[Given records]

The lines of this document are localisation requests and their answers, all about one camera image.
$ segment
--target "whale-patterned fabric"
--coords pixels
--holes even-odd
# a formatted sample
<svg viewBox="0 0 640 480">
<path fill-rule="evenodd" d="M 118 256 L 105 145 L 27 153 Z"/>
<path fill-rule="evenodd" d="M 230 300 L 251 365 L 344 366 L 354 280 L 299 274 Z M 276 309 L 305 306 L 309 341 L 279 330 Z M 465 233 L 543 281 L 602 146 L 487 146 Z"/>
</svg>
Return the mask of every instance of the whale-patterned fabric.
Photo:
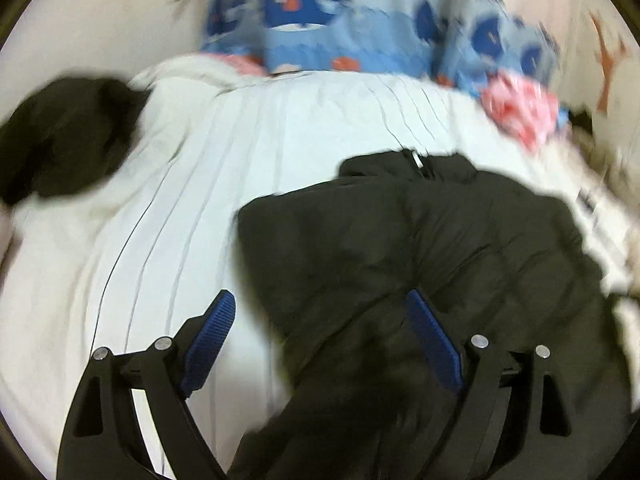
<svg viewBox="0 0 640 480">
<path fill-rule="evenodd" d="M 478 95 L 499 68 L 549 82 L 570 0 L 210 0 L 206 52 L 271 73 L 428 76 Z"/>
</svg>

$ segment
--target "pink fabric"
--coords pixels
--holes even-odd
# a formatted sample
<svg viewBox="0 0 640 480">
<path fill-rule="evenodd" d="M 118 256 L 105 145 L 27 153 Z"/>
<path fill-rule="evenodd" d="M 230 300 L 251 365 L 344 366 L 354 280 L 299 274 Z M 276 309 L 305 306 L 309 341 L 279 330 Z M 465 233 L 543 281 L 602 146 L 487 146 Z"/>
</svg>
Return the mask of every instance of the pink fabric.
<svg viewBox="0 0 640 480">
<path fill-rule="evenodd" d="M 489 117 L 529 151 L 537 150 L 556 130 L 558 98 L 516 72 L 500 70 L 482 91 L 481 101 Z"/>
<path fill-rule="evenodd" d="M 216 59 L 224 61 L 238 70 L 240 75 L 257 75 L 266 76 L 266 70 L 256 62 L 245 56 L 236 56 L 236 54 L 208 54 Z"/>
</svg>

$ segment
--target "black garment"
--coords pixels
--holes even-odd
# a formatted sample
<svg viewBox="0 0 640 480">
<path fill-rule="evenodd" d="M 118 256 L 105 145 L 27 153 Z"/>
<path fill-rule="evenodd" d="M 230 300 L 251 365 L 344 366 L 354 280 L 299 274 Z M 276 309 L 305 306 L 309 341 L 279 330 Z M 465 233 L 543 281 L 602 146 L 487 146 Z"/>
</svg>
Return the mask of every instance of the black garment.
<svg viewBox="0 0 640 480">
<path fill-rule="evenodd" d="M 117 79 L 82 77 L 28 97 L 0 128 L 0 198 L 73 194 L 113 174 L 148 97 Z"/>
<path fill-rule="evenodd" d="M 353 158 L 333 182 L 240 210 L 247 272 L 294 393 L 244 436 L 231 479 L 418 477 L 456 399 L 405 319 L 414 286 L 460 320 L 464 339 L 551 349 L 593 478 L 619 449 L 626 363 L 602 272 L 564 203 L 460 155 L 422 161 L 419 170 L 408 151 Z"/>
</svg>

[Work item] The data above is to be printed exactly, all of it, except for the pictures.

[Exercise response]
The lines of this document are localisation requests and their answers, all about one camera image.
$ segment
--target "whale-patterned fabric"
--coords pixels
--holes even-odd
# a formatted sample
<svg viewBox="0 0 640 480">
<path fill-rule="evenodd" d="M 118 256 L 105 145 L 27 153 Z"/>
<path fill-rule="evenodd" d="M 230 300 L 251 365 L 344 366 L 354 280 L 299 274 Z M 276 309 L 305 306 L 309 341 L 279 330 Z M 465 233 L 543 281 L 602 146 L 487 146 Z"/>
</svg>
Return the mask of every instance of the whale-patterned fabric.
Photo:
<svg viewBox="0 0 640 480">
<path fill-rule="evenodd" d="M 478 95 L 499 68 L 549 82 L 570 0 L 210 0 L 206 52 L 271 73 L 428 76 Z"/>
</svg>

$ segment
--target "pink fabric"
--coords pixels
--holes even-odd
# a formatted sample
<svg viewBox="0 0 640 480">
<path fill-rule="evenodd" d="M 118 256 L 105 145 L 27 153 Z"/>
<path fill-rule="evenodd" d="M 230 300 L 251 365 L 344 366 L 354 280 L 299 274 Z M 276 309 L 305 306 L 309 341 L 279 330 Z M 465 233 L 543 281 L 602 146 L 487 146 Z"/>
</svg>
Return the mask of every instance of the pink fabric.
<svg viewBox="0 0 640 480">
<path fill-rule="evenodd" d="M 489 117 L 529 151 L 537 150 L 556 130 L 558 98 L 516 72 L 500 70 L 482 91 L 481 101 Z"/>
<path fill-rule="evenodd" d="M 216 59 L 224 61 L 238 70 L 240 75 L 257 75 L 266 76 L 266 70 L 256 62 L 245 56 L 236 56 L 236 54 L 208 54 Z"/>
</svg>

$ segment
--target "black garment"
--coords pixels
--holes even-odd
# a formatted sample
<svg viewBox="0 0 640 480">
<path fill-rule="evenodd" d="M 118 256 L 105 145 L 27 153 Z"/>
<path fill-rule="evenodd" d="M 230 300 L 251 365 L 344 366 L 354 280 L 299 274 Z M 276 309 L 305 306 L 309 341 L 279 330 Z M 465 233 L 543 281 L 602 146 L 487 146 Z"/>
</svg>
Return the mask of every instance of the black garment.
<svg viewBox="0 0 640 480">
<path fill-rule="evenodd" d="M 117 79 L 82 77 L 28 97 L 0 128 L 0 198 L 73 194 L 113 174 L 148 97 Z"/>
<path fill-rule="evenodd" d="M 353 158 L 333 182 L 240 210 L 247 272 L 294 393 L 244 436 L 231 479 L 418 477 L 456 399 L 405 319 L 414 286 L 460 320 L 464 339 L 551 349 L 593 478 L 619 449 L 626 363 L 602 272 L 564 203 L 460 155 L 422 161 L 419 170 L 408 151 Z"/>
</svg>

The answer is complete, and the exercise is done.